* **INSTRUCTIONS TO FOLLOW**: Using the listing below, show all lines that hold the word "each".

▶

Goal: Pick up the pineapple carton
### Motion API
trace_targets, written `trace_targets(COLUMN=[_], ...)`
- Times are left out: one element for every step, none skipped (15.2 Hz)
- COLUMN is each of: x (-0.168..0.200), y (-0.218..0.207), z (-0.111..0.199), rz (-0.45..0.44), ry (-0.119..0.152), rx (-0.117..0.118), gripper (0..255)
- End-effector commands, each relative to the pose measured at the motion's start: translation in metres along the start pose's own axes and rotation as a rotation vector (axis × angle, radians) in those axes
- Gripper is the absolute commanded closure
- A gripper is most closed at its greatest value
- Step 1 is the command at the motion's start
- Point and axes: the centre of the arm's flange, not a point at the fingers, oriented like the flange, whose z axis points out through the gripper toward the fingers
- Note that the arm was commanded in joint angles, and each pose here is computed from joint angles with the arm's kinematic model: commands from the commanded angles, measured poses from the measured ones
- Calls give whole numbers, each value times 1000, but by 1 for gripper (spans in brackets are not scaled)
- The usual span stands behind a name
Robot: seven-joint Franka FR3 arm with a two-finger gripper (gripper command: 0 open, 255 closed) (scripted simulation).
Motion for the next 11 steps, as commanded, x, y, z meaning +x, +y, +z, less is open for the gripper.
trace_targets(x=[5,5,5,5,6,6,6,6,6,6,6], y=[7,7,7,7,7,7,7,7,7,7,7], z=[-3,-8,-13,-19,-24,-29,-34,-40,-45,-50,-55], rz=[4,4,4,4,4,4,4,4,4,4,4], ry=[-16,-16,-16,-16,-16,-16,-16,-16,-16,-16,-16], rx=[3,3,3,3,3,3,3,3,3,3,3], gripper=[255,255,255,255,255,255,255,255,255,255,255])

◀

* **SOLUTION FOR THIS TASK**:
- COLUMN is each of: x (-0.168..0.200), y (-0.218..0.207), z (-0.111..0.199), rz (-0.45..0.44), ry (-0.119..0.152), rx (-0.117..0.118), gripper (0..255)
- End-effector commands, each relative to the pose measured at the motion's start: translation in metres along the start pose's own axes and rotation as a rotation vector (axis × angle, radians) in those axes
- Note that the arm was commanded in joint angles, and each pose here is computed from joint angles with the arm's kinematic model: commands from the commanded angles, measured poses from the measured ones
- Calls give whole numbers, each value times 1000, but by 1 for gripper (spans in brackets are not scaled)

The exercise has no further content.